- _Task objective_
When a line below contains the word "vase", copy that line.
====== Provided material ======
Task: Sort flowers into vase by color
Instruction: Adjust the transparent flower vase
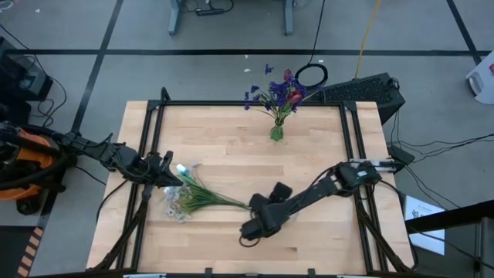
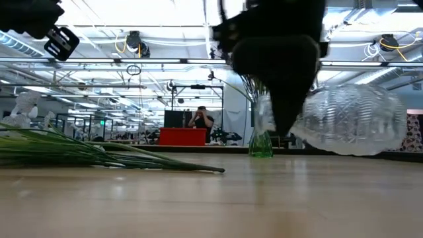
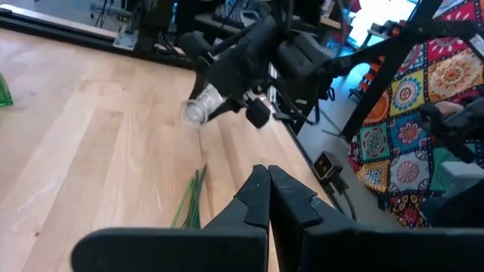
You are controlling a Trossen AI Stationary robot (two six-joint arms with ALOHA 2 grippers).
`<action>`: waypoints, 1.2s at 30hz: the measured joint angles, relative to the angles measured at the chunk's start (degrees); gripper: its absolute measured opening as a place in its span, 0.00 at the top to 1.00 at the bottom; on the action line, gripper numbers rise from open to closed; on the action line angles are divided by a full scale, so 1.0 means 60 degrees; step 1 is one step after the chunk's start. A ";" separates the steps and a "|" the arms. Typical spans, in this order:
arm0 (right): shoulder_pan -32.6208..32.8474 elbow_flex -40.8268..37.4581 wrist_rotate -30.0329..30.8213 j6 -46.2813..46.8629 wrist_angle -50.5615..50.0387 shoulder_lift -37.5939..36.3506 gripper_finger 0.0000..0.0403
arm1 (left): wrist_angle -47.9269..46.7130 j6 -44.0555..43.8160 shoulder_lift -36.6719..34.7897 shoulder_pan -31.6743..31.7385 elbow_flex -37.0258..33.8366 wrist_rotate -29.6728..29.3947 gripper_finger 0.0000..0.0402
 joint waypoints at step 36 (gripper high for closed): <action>-0.1451 -1.6604 0.0775 -0.8961 2.6219 -0.7437 0.62 | 0.0847 -0.0416 0.0011 -0.0001 0.0003 -0.2899 0.99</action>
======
- _Task response_
Task: Sort flowers into vase by color
Instruction: Adjust the transparent flower vase

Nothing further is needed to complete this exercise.